I have been told harrowing accounts of the agony caused by this illness. The pain has been likened to corrosive acid burning through the abdomen, glass shards lodged in the bladder and the feeling of mice eating away at the sufferer’s insides. Some liken it to scorching knives slashing forever at their stomach, or a hot cauldron constantly bubbling in their groin. The most common comparison I hear is that people’s bodies are perpetually on fire. To reiterate, the torment never stops—for the majority of patients, it is 24/7.

These symptoms destroy lives overnight. The illness renders individuals severely disabled, often forced to live a life of bedbound isolation. The pain is so overwhelming that patients can lose their ability to sleep and become trapped in a cycle of exhaustion. Household chores become impossible, and individuals can lose the ability to care for their children. Sufferers often lose their dream careers, as they cannot function with their symptoms in the workplace. They are unable to work or afford costly bills for private medicine.

Young adults living with the condition often have to forgo university studies, with the severity of their agony making their education unbearable. Romantic relationships break down, with at least one case of a marriage of over 40 years ending due to the illness. Sexual intercourse is virtually impossible due to the immense pain. Many people with the condition fear they will never be able to start a family. Patients face an utter loss of independence and, unsurprisingly, depression and suicidal ideation are daily struggles for the chronic UTI patient community.

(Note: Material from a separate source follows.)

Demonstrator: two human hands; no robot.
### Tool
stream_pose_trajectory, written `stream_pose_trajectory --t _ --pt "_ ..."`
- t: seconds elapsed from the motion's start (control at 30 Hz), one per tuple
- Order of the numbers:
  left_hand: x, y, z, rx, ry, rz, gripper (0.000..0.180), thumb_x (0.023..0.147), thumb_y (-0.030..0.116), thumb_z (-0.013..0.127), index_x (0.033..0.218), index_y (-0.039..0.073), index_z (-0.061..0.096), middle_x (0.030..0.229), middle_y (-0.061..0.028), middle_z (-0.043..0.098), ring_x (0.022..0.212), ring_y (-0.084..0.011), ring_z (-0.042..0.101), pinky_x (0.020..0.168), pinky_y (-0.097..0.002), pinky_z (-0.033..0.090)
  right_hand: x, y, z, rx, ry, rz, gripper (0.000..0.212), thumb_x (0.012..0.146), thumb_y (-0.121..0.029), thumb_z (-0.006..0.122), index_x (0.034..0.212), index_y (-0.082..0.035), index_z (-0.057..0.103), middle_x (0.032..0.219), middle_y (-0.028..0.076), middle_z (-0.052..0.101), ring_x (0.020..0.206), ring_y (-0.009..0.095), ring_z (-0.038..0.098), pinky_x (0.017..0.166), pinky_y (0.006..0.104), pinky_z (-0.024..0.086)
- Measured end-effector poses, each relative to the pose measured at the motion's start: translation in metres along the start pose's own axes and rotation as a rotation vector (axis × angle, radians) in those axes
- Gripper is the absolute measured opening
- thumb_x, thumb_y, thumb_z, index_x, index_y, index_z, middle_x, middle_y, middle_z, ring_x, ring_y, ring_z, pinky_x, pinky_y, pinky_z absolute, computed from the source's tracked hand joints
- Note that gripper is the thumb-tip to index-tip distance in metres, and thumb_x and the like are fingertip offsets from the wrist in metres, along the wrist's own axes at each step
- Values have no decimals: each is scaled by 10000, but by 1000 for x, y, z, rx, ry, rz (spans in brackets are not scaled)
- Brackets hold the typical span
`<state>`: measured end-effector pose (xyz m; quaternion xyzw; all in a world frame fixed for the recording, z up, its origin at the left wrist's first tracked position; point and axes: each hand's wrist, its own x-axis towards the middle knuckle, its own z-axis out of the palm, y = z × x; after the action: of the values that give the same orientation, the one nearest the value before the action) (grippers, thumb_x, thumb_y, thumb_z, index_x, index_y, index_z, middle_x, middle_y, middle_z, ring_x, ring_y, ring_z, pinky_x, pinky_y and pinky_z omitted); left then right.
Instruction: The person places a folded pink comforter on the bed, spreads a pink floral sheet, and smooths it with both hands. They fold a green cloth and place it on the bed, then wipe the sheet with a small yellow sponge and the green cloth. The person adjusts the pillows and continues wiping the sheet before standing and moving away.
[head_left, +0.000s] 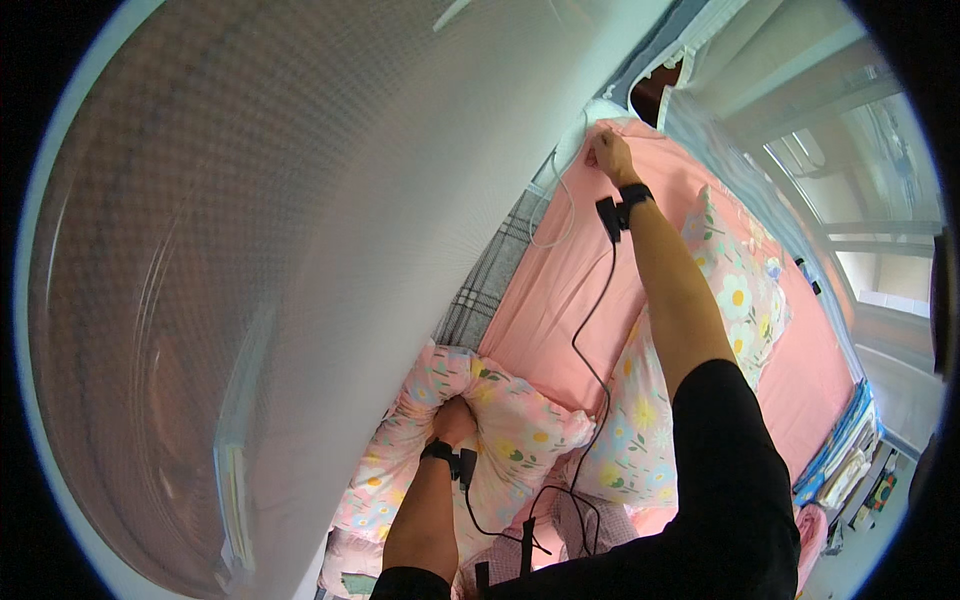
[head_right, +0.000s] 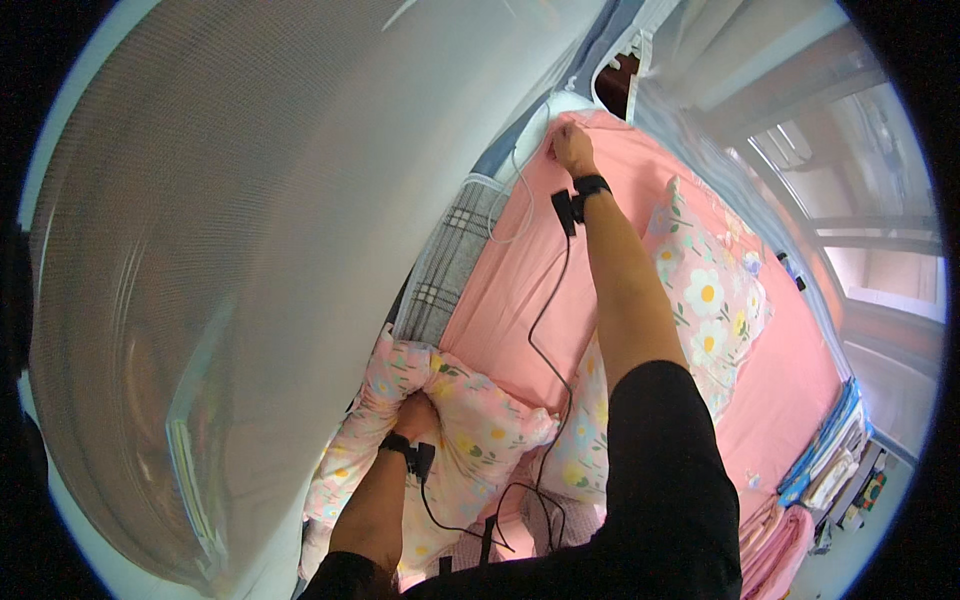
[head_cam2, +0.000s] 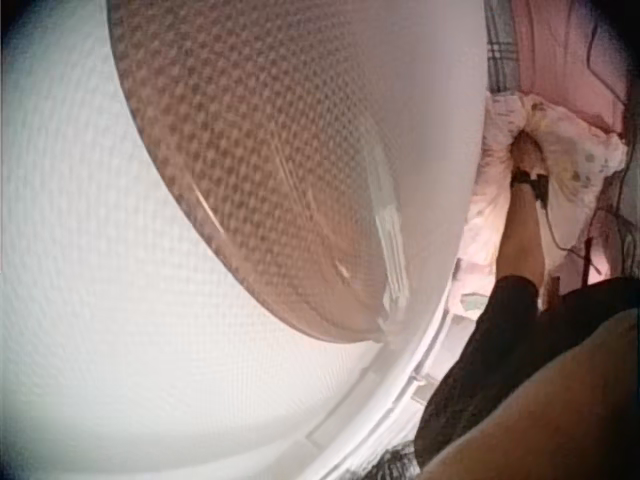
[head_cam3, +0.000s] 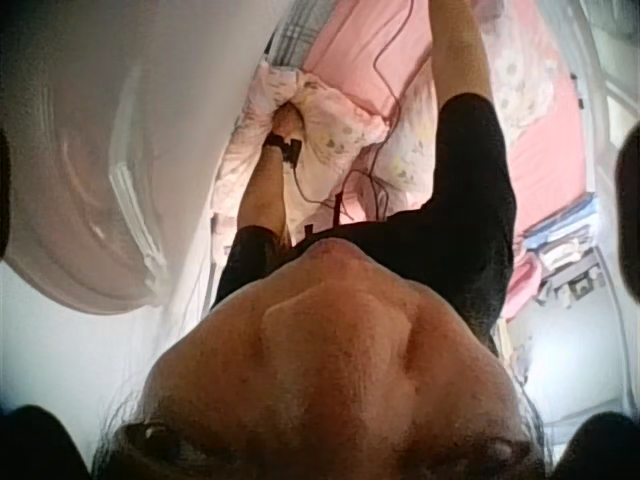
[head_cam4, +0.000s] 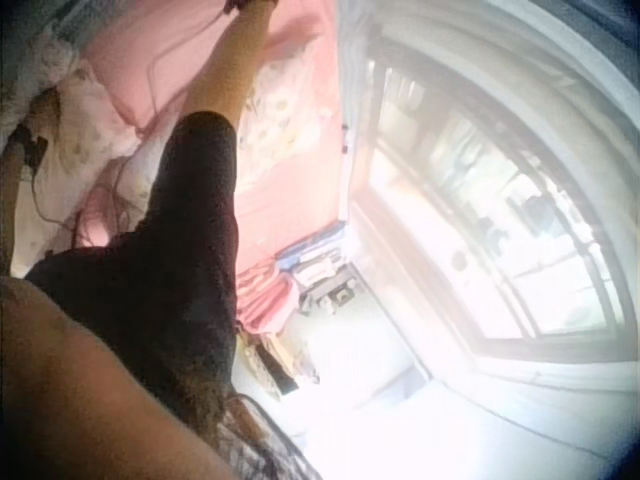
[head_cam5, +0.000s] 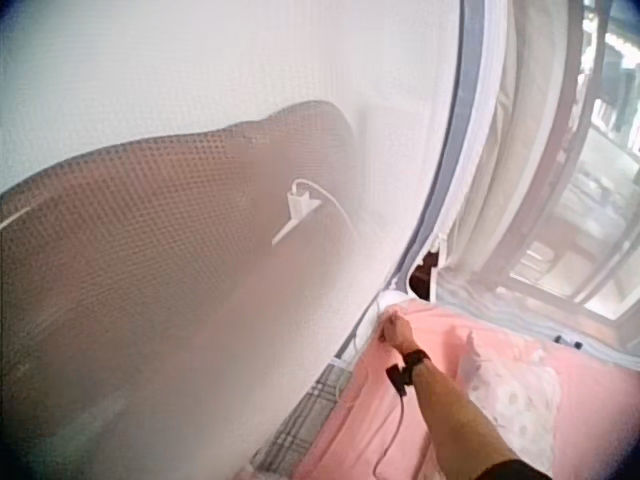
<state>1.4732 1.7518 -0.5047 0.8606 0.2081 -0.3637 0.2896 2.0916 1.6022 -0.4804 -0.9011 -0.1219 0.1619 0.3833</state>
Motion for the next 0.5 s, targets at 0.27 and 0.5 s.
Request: stream_pose_trajectory --t 0.27,0.5 --pt "3 -3 0 51 -11 92 562 812 298 662 1180 -101 518 1170 -276 593 1048 -399 597 901 -452 492 -182 -21 -44 -137 258 -422 338 868 -171 646 1150 -16 541 1120 195 561 1032 373 552 896 433 466" --pt "-1 2 -11 24 42 141 564 811 335 664 1179 -76 545 1204 -265 587 1074 -382 587 920 -457 473 -415 -50 -91 -809 38 589 898 745 -418 766 1404 25 349 1136 189 528 1079 341 500 853 479 442"
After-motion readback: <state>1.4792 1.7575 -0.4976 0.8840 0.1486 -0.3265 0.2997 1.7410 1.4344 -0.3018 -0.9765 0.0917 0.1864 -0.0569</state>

This brings me on to my second ask for the Minister: every healthcare professional in the UK must be properly briefed to recognise and treat a chronic UTI. Since 2022, the NHS website has formally recognised the existence of chronic UTIs, yet I have heard that many GPs and urologists still deny the existence of the illness. Patients suffering from chronic UTIs are left to fight for recognition and are misdiagnosed with conditions such as internal cystitis or recurrent UTIs.